• EXERCISE OBJECTIVE: Stop at the line containing "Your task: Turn": write out every line from the beginning of the entries up to and including it, minus the pictures.

• DATA RECORDS:
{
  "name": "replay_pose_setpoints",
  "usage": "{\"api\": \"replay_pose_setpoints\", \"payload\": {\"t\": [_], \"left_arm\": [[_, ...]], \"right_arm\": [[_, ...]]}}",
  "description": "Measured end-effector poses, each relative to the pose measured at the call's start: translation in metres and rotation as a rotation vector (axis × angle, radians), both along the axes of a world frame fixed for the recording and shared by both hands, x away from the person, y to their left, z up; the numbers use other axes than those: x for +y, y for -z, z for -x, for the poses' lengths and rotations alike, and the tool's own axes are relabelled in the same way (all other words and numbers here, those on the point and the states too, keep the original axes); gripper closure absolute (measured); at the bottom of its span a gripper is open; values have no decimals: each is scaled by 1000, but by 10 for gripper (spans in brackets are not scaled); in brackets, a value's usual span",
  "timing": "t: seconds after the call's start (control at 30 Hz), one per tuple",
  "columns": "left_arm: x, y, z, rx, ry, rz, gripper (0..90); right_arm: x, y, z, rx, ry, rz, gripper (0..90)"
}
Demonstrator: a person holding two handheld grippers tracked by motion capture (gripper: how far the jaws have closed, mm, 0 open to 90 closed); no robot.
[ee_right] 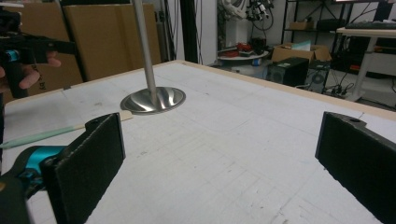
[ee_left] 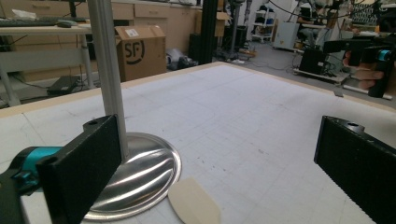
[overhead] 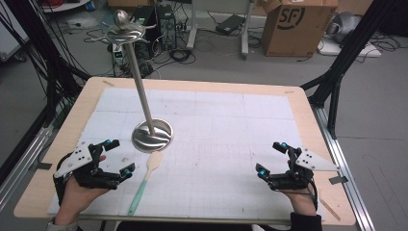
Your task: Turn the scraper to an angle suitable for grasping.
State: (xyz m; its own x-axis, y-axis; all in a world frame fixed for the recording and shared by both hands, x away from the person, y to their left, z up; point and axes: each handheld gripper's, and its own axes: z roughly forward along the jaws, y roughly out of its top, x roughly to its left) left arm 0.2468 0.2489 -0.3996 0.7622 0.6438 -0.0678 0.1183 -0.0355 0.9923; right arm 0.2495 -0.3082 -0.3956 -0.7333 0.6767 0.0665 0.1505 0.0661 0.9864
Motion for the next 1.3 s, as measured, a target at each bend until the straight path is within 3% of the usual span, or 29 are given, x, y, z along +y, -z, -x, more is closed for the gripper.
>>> {"api": "replay_pose_setpoints", "payload": {"t": [0.2,0.3,0.4,0.5,0.6,0.73,0.8,1.03,1.13,1.3], "left_arm": [[-2,1,0,-4,5,-2,18],[-2,2,0,-5,9,-8,73],[-2,3,0,1,25,-24,211],[-4,3,2,16,36,-56,457],[-6,3,6,8,58,-56,677],[-10,4,7,52,78,-71,881],[-14,4,7,93,97,-98,898],[-29,12,4,122,115,-173,899],[-37,14,1,157,125,-171,899],[-50,19,-4,199,120,-238,899]], "right_arm": [[1,0,0,0,-5,5,1],[1,1,0,-2,-6,11,1],[1,1,1,2,-9,12,1],[1,2,2,9,-6,11,1],[1,1,2,8,-8,14,1],[1,2,3,9,-13,19,1],[1,2,3,8,-14,20,1],[2,2,3,7,-18,21,1],[2,2,3,7,-18,20,1],[4,4,1,16,-25,35,1]]}}
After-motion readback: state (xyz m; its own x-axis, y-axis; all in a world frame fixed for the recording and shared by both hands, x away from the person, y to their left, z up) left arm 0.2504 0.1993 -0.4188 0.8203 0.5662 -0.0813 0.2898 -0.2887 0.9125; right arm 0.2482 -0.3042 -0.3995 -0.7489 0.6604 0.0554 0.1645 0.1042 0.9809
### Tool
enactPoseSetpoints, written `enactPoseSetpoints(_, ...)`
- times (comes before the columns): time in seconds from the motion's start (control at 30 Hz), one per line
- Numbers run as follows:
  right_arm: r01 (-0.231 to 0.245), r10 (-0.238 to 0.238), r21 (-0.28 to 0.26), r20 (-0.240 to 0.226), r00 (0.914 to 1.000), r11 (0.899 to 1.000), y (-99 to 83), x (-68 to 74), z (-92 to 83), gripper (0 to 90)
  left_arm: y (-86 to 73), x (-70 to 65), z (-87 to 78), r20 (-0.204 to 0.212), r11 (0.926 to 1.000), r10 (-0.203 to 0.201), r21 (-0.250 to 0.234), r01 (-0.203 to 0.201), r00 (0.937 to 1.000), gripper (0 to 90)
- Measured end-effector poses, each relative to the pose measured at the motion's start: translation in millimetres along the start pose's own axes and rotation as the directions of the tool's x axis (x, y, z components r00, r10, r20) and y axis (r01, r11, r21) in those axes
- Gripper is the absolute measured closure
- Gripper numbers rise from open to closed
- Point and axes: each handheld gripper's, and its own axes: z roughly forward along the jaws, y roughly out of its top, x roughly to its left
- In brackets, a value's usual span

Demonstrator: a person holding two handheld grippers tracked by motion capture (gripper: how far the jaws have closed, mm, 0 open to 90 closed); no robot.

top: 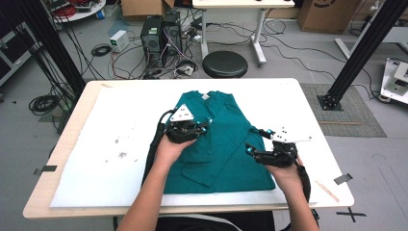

• WRITTEN SOLUTION:
{
  "name": "replay_pose_setpoints",
  "usage": "{\"api\": \"replay_pose_setpoints\", \"payload\": {\"t\": [_], \"left_arm\": [[_, ...]], \"right_arm\": [[_, ...]]}}",
  "description": "Measured end-effector poses, each relative to the pose measured at the call's start: translation in metres and rotation as a rotation vector (axis × angle, radians), both along the axes of a world frame fixed for the recording and shared by both hands, x away from the person, y to their left, z up; the numbers use other axes than those: x for +y, y for -z, z for -x, for the poses' lengths and rotations alike, and the tool's own axes are relabelled in the same way (all other words and numbers here, those on the point and the states too, keep the original axes); gripper closure absolute (measured); at the bottom of its span a gripper is open; values have no decimals: each is scaled by 1000, but by 10 for gripper (spans in brackets are not scaled); in brackets, a value's usual span",
  "timing": "t: seconds after the call's start (control at 30 Hz), one per tuple",
  "columns": "left_arm: x, y, z, rx, ry, rz, gripper (0..90); right_arm: x, y, z, rx, ry, rz, gripper (0..90)"
}
Demonstrator: a person holding two handheld grippers tracked by motion capture (gripper: how far the jaws have closed, mm, 0 open to 90 closed); no robot.
[ee_right] 
[ee_left] 
[overhead] 
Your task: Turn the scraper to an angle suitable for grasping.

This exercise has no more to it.